| Exercise |
Write out the data exactly from its first line onward, ending with the line in which "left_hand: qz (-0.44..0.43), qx" appears.

_ _ _ _ _ _ _

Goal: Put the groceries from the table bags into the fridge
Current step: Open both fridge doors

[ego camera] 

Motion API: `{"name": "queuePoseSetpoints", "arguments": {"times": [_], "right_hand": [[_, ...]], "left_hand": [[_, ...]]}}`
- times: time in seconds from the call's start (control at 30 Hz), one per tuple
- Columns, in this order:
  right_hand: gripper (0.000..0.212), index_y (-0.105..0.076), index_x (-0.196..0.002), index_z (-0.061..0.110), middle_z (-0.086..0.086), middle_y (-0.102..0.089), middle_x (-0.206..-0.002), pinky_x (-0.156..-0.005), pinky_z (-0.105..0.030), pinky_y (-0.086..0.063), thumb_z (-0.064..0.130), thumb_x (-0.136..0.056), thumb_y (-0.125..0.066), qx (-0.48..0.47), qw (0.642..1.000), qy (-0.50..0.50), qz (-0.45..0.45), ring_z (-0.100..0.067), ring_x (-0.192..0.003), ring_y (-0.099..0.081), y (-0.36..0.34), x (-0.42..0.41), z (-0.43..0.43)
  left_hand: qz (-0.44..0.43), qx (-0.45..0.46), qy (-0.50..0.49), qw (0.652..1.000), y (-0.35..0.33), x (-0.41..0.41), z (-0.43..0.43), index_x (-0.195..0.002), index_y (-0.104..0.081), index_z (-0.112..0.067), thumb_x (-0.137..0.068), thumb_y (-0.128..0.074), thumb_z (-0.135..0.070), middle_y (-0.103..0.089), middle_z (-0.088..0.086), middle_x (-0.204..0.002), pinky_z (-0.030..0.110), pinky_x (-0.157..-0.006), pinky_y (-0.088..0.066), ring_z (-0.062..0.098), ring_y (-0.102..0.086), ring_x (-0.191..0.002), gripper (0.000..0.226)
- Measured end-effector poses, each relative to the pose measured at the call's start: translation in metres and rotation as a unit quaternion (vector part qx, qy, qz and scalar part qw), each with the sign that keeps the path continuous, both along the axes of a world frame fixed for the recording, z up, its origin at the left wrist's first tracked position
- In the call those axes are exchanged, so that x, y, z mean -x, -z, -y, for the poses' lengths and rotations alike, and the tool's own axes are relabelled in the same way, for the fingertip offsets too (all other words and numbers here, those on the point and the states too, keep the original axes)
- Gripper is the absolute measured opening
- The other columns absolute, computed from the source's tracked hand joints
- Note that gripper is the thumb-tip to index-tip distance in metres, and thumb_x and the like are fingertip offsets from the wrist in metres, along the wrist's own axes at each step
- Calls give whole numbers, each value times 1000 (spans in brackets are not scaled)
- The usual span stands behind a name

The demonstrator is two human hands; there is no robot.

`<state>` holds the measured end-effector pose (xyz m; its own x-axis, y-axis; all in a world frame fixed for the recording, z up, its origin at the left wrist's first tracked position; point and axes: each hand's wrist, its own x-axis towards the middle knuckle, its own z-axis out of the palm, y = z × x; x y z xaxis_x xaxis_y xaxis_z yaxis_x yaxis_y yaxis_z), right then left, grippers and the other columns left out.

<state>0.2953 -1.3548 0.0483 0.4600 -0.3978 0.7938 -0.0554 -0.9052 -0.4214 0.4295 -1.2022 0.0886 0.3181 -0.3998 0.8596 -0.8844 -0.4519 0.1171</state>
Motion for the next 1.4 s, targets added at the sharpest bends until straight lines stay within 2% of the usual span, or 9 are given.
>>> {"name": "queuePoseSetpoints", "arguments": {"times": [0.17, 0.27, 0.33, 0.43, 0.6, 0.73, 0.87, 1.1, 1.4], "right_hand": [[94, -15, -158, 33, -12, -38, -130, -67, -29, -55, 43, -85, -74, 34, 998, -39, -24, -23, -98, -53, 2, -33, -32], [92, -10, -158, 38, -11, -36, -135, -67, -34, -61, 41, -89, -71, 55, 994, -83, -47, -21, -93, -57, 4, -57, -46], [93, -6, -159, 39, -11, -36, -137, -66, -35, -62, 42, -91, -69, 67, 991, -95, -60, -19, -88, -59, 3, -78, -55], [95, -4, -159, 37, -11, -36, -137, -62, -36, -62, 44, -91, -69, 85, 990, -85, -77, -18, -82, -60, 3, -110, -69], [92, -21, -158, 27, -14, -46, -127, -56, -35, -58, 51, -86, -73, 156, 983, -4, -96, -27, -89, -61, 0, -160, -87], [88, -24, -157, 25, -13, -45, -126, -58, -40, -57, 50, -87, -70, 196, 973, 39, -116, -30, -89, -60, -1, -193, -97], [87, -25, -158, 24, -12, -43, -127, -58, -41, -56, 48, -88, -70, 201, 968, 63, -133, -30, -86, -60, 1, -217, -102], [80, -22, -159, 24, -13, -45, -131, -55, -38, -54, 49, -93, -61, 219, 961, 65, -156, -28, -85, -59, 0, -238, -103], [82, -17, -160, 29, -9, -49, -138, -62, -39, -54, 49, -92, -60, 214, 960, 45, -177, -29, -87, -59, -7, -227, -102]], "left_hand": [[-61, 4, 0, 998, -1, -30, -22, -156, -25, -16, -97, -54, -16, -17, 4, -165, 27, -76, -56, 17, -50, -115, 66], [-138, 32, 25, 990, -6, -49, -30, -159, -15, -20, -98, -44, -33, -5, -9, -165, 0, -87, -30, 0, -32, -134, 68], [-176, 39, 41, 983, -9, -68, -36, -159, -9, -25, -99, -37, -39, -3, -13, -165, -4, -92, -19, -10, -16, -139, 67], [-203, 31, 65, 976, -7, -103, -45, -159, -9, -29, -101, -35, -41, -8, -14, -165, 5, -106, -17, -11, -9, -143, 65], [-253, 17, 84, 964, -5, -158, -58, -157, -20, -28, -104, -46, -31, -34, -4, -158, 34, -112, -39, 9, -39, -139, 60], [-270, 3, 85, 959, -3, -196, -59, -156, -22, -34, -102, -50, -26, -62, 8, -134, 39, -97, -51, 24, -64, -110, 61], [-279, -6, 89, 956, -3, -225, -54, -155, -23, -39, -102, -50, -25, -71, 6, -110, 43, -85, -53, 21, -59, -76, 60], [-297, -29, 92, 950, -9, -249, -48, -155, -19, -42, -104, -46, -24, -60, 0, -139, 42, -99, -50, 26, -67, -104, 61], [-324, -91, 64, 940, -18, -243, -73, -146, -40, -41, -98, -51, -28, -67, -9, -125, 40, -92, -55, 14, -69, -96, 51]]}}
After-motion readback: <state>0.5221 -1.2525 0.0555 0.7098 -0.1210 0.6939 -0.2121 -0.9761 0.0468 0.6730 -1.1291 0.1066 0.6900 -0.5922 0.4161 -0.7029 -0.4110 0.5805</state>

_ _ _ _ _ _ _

| Solution to this problem |
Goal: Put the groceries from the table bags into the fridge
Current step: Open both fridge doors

[ego camera] 

Motion API: `{"name": "queuePoseSetpoints", "arguments": {"times": [_], "right_hand": [[_, ...]], "left_hand": [[_, ...]]}}`
- times: time in seconds from the call's start (control at 30 Hz), one per tuple
- Columns, in this order:
  right_hand: gripper (0.000..0.212), index_y (-0.105..0.076), index_x (-0.196..0.002), index_z (-0.061..0.110), middle_z (-0.086..0.086), middle_y (-0.102..0.089), middle_x (-0.206..-0.002), pinky_x (-0.156..-0.005), pinky_z (-0.105..0.030), pinky_y (-0.086..0.063), thumb_z (-0.064..0.130), thumb_x (-0.136..0.056), thumb_y (-0.125..0.066), qx (-0.48..0.47), qw (0.642..1.000), qy (-0.50..0.50), qz (-0.45..0.45), ring_z (-0.100..0.067), ring_x (-0.192..0.003), ring_y (-0.099..0.081), y (-0.36..0.34), x (-0.42..0.41), z (-0.43..0.43)
  left_hand: qz (-0.44..0.43), qx (-0.45..0.46), qy (-0.50..0.49), qw (0.652..1.000), y (-0.35..0.33), x (-0.41..0.41), z (-0.43..0.43), index_x (-0.195..0.002), index_y (-0.104..0.081), index_z (-0.112..0.067), thumb_x (-0.137..0.068), thumb_y (-0.128..0.074), thumb_z (-0.135..0.070), middle_y (-0.103..0.089), middle_z (-0.088..0.086), middle_x (-0.204..0.002), pinky_z (-0.030..0.110), pinky_x (-0.157..-0.006), pinky_y (-0.088..0.066), ring_z (-0.062..0.098), ring_y (-0.102..0.086), ring_x (-0.191..0.002), gripper (0.000..0.226)

With this, the exercise is done.